The problem: For each line below that includes the string "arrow", show the whole line.
▶
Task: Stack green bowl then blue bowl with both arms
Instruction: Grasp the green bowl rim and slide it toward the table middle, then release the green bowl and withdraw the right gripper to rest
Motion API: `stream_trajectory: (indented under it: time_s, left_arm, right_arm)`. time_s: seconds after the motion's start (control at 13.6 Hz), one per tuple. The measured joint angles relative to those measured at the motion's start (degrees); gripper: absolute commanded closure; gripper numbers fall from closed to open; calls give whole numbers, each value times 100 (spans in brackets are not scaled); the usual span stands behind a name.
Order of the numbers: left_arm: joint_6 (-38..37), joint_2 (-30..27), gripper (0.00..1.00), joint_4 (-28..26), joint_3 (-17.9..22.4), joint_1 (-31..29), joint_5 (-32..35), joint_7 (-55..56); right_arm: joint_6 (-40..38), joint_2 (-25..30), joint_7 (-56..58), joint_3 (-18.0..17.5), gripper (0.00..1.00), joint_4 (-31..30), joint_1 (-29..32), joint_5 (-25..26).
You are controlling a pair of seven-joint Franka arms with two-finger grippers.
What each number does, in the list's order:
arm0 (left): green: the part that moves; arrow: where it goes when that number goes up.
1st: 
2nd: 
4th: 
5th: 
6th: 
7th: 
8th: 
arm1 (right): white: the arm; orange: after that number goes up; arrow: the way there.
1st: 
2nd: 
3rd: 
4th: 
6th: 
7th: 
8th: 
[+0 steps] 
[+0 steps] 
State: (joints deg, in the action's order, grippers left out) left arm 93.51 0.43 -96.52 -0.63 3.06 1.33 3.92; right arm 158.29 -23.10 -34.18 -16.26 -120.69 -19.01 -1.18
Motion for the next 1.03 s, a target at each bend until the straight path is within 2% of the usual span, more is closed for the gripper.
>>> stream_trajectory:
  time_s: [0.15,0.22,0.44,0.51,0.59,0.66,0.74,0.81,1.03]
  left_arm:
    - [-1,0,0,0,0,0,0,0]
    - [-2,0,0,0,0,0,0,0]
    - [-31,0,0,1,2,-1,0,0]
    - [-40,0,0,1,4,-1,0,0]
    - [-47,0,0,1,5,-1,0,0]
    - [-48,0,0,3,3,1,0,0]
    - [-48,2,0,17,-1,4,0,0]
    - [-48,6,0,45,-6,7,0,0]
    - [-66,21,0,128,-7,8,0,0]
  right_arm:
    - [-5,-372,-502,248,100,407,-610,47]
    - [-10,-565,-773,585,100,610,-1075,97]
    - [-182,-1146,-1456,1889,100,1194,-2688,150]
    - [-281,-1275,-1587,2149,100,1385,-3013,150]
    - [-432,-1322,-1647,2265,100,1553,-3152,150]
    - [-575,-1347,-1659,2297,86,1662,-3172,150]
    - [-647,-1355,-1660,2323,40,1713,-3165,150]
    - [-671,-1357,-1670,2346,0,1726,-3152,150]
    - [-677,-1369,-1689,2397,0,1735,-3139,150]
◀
Output of the exercise:
arm0 (left): green: the part that moves; arrow: where it goes when that number goes up.
arm1 (right): white: the arm; orange: after that number goes up; arrow: the way there.

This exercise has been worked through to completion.